Top of Exercise materials

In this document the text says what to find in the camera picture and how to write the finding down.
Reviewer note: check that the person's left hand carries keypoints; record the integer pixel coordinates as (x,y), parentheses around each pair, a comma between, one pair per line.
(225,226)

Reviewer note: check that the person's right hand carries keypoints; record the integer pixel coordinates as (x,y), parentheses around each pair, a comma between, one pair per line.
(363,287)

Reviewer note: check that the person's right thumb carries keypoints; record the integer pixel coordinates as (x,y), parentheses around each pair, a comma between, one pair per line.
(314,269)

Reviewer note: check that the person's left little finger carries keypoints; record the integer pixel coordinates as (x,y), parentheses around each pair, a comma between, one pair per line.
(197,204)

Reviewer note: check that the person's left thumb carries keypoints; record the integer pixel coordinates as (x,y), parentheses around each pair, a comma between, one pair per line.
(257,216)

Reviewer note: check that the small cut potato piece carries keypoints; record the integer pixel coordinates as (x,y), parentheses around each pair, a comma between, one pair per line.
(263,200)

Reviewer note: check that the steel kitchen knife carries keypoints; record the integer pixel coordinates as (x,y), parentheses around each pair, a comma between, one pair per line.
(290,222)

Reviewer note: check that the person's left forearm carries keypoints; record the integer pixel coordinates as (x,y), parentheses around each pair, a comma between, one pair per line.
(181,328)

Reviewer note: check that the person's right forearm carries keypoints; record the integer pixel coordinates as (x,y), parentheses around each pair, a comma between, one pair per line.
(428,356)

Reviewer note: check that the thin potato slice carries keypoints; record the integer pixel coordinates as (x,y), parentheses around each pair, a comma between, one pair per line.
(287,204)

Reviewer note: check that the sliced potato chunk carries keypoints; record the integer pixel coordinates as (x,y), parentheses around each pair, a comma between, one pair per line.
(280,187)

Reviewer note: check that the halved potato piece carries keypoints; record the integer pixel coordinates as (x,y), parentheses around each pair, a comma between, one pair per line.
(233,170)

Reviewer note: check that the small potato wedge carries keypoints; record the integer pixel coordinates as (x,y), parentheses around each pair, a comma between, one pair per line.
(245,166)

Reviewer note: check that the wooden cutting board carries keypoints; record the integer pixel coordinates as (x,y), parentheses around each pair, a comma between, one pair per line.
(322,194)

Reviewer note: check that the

Bottom of Exercise materials
Top of Exercise materials

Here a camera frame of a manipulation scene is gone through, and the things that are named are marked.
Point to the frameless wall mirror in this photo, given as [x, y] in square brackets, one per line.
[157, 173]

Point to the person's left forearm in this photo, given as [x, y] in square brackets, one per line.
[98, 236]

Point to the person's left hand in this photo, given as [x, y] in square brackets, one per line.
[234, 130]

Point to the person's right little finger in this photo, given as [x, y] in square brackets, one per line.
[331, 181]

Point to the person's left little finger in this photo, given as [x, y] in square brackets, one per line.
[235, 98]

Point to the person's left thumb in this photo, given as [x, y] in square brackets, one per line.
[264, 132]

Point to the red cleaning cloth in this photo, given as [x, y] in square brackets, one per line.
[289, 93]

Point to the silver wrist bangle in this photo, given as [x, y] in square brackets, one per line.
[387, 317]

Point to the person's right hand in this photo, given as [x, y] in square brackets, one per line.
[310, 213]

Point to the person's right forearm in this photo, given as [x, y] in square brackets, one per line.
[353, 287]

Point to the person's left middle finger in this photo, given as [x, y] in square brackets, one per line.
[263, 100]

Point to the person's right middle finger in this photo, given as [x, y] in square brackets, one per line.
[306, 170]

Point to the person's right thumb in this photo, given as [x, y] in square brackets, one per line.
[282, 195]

Bottom of Exercise materials

**Assignment:**
Your response should contain each line of the entries above that holds the string "camera".

**Problem solution:**
In this document the text says what to find in the camera picture and how to write the finding down.
Here a camera frame of a manipulation scene is gone through, and the things that are named are marked.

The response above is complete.